— Task directions —
Once you reach the line containing "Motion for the", reproduce it and every later line exactly, through the end of the data.

— Material provided —

────────────────────────────────────────

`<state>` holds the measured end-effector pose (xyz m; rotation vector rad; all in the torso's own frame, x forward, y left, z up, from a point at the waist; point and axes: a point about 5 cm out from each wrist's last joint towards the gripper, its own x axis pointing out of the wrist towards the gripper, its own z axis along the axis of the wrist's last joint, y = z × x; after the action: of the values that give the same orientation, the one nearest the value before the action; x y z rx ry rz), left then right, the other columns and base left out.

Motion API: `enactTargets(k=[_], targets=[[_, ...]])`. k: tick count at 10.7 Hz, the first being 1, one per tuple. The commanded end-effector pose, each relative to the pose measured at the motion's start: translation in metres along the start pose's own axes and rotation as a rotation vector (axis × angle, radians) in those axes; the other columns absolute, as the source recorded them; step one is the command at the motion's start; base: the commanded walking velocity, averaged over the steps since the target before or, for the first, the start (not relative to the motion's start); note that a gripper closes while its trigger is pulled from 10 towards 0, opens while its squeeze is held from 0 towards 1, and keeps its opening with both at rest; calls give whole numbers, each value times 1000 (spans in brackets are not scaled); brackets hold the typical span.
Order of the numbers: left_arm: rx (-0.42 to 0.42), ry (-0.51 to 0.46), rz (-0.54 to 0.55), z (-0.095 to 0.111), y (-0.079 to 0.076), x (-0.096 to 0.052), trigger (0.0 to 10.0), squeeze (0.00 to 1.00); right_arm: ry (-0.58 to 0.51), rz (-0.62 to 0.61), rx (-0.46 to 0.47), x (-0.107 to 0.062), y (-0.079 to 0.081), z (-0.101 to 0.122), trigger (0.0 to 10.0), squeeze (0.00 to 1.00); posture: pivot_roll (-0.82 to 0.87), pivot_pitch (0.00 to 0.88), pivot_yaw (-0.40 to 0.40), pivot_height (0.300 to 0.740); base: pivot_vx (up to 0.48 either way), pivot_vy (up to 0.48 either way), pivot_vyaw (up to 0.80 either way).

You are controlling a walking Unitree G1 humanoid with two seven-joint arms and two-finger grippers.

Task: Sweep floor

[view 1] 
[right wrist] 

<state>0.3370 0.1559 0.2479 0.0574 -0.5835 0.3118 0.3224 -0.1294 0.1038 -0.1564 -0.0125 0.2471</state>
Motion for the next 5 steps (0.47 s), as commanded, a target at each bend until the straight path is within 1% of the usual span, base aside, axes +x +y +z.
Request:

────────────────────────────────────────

— Result —
Motion for the next 5 steps (0.47 s), as commanded, a target at each bend until the straight path is within 1% of the usual span, base aside, axes +x +y +z.
Request:

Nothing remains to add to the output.